You only have 60 days to dispute a charge on your card. Check your statement as soon as it arrives and immediately question any charges you don’t recognize. Not only will it clear you from liability for fraudulent charges but can keep more from going on the card.
4) Getting Close to Your Credit Limit
Charging more than 30% of your credit limit on your cards starts to affect your credit score. This is because credit utilization is a big part of how your score is calculated. Utilization is just the amount you have on balances compared to the amount of credit available.
Have lots of credit available and it looks like you’re in good shape. Start maxing out your cards and it looks like you could get into trouble quick…and your credit score will start to show it.
Besides, getting close to your credit limit just adds to your monthly interest payment and makes it more likely you’ll exceed the limit. That means hefty over-limit charges.
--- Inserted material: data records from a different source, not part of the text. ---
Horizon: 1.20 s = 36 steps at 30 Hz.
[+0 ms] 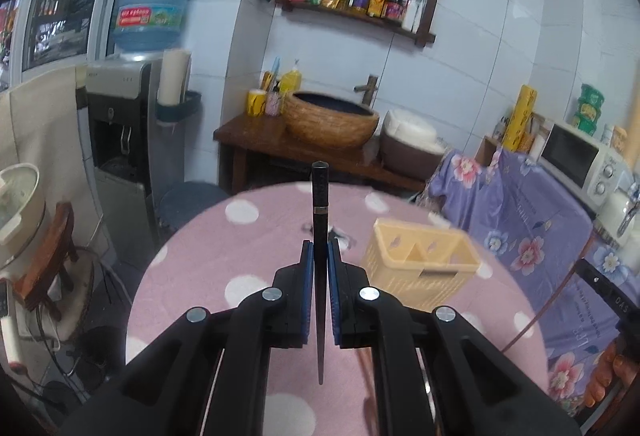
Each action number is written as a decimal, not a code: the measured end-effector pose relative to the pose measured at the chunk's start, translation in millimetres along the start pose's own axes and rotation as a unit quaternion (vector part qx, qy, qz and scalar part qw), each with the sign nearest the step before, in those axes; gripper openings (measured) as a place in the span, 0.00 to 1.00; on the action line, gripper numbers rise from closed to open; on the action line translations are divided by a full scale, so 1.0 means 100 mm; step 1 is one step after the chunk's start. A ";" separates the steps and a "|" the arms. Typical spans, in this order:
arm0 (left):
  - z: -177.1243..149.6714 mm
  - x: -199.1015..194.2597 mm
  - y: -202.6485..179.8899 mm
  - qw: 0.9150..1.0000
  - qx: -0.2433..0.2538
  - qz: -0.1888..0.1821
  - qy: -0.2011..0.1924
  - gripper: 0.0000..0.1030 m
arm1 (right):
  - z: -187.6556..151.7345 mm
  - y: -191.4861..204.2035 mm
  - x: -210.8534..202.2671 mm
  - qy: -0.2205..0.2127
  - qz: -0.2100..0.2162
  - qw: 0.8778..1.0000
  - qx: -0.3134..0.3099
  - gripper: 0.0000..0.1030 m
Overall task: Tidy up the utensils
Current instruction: 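Carry both chopsticks over the beige caddy and open both tools to drop them in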
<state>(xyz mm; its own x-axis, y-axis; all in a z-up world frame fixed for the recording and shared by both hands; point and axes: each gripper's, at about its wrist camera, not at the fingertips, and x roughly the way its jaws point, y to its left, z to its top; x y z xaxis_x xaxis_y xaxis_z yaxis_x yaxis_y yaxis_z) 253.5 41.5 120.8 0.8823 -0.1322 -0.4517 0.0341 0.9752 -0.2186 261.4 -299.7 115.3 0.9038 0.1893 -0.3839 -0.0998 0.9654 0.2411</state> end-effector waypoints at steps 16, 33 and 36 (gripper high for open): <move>1.06 0.46 -0.60 0.999 -0.028 -0.038 -0.027 0.08 | 1.19 0.80 0.39 -0.091 0.011 0.996 -0.016 0.07; 0.07 1.28 -0.51 0.997 -0.009 -0.014 0.079 0.08 | 0.24 0.50 1.24 0.014 -0.006 1.000 0.017 0.07; 0.06 1.31 -0.48 0.995 -0.018 -0.025 0.091 0.08 | 0.23 0.46 1.24 0.011 -0.007 1.000 0.023 0.07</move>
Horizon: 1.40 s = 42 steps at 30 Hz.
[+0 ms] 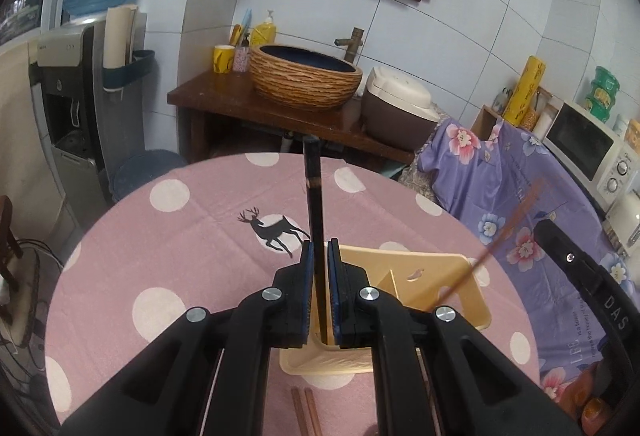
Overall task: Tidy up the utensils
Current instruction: 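Carry both chopsticks over the beige caddy and open both tools to drop them in, then move both tools back down to the remaining utensils on the table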
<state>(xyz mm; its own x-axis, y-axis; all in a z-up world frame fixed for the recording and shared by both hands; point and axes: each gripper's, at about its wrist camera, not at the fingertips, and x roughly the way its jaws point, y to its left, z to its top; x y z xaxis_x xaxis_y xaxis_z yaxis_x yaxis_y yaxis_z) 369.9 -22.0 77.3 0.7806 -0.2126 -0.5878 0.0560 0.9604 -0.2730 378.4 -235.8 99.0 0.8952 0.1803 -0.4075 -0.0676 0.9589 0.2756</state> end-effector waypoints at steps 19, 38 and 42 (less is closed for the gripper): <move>-1.27 -0.75 0.44 0.997 0.048 0.065 0.013 0.89 | -1.32 -0.29 -0.65 0.097 -0.095 0.989 -0.053 0.47; -1.87 -0.82 0.53 0.995 0.042 0.078 0.052 0.89 | -2.42 -0.07 -0.79 0.206 -0.097 0.970 -0.081 0.48; -1.88 -0.83 0.55 0.995 0.036 0.074 0.055 0.89 | -2.39 -0.39 -0.93 0.214 -0.139 0.964 -0.068 0.48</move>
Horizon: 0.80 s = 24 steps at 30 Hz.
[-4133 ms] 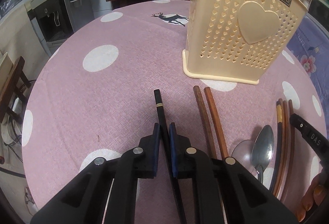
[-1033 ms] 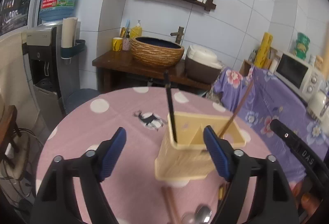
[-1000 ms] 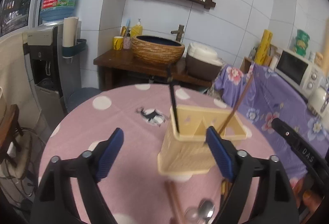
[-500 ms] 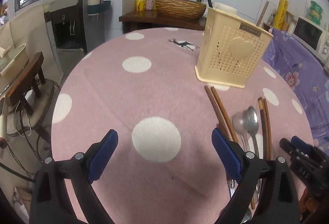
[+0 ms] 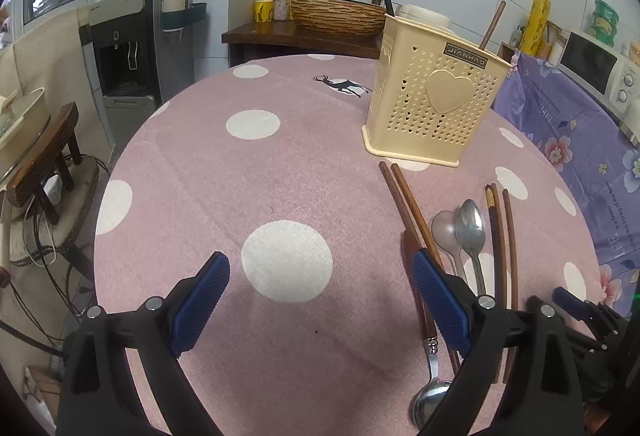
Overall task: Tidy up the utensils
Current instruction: 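Move both tools back down to the remaining utensils on the table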
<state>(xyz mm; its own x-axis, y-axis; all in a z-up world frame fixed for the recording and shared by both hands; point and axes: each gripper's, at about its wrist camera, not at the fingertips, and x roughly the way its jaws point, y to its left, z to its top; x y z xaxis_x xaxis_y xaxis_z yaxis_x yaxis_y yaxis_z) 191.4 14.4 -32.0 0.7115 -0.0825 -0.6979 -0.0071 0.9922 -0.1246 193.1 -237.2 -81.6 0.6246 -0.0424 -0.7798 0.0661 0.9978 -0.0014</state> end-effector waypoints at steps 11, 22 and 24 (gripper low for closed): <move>-0.05 0.05 -0.12 1.000 0.013 -0.005 0.007 0.88 | 0.21 0.03 0.09 -0.005 0.048 0.998 0.040 0.48; -0.21 0.26 -0.43 0.996 0.044 -0.039 0.069 0.53 | 0.29 0.05 0.24 -0.005 0.027 0.998 0.055 0.45; -0.25 0.31 -0.50 0.994 0.049 -0.043 0.083 0.47 | 0.27 0.03 0.23 -0.007 0.026 0.998 0.056 0.45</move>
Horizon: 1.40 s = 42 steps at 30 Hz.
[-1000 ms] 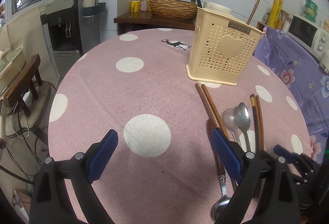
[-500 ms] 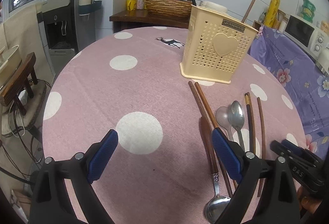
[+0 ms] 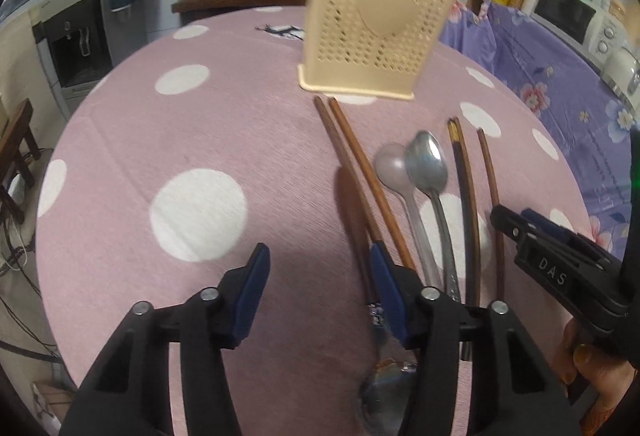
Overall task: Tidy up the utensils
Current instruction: 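Move both tools back down to the remaining utensils on the table, then grasp the wooden-handled spoon with the left tool while the right tool grasps a brown chopstick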
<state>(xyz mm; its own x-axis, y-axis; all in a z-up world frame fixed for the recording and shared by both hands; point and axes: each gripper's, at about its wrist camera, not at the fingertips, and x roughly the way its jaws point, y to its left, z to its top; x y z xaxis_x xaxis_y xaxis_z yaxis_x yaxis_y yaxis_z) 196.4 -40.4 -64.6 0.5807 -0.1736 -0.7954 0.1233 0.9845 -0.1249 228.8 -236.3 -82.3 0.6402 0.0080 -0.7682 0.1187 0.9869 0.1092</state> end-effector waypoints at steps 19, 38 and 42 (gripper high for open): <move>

3) Exceeding Your Credit Limit
Ok, so this one is related to the previous way to destroy your credit but there’s the extra humiliation of having your card denied in public. Avoid over-limit fees and high interest with a little credit discipline and don’t get into trouble.
2) Loaning out Your Credit Card
Don’t think just because someone else makes those charges that you’re not responsible for the bill. Unless your card was stolen, you’ll have to pay every charge on the statement. Understand that the credit card company isn’t going to care if your friend said they would pay you back and didn’t…to them it’s all the same.
If you want to do someone a solid, go with them to charge the card instead of just loaning it to them. Maybe I’m being paranoid but it’s just too easy for someone to make ‘a few extra charges’ on your card once they have it.
1) Letting your Credit Cards get Charged-Off
It generally takes about six months of missed payments before the credit card company will put your card in charged-off status and send it to a collection agency. At this point, your credit is more than destroyed and you have to deal with nasty collection calls.
That default on your card will stay on your credit report for seven years. If you are able to get any more cards, they will be at super-high interest rates. Good luck getting a home loan or car financing from anywhere but buy-here-pay-here. Take it from someone that has ruined his credit and had to claw back to a better score, you don’t want to be there.
If you do fall into one of these credit card disasters, check out our 21 steps to fix a bad credit score fast. It’s got everything from quick fixes that take a couple of months to longer-term ways to boost your credit score.
If debt is a financial tool, credit cards are a stick of dynamite. While fixed-rate loans have a set payment and payoff date, you don’t have the certainty with credit cards. They can save you if you need emergency cash but they can also destroy your credit score in a heartbeat. Rewards cards are alright but you have to set a mental note in concrete that you pay them off every month or you’ll pay more in interest than the rewards are worth. Tread carefully with credit cards, use other forms of debt wisely and avoid ruining your credit score.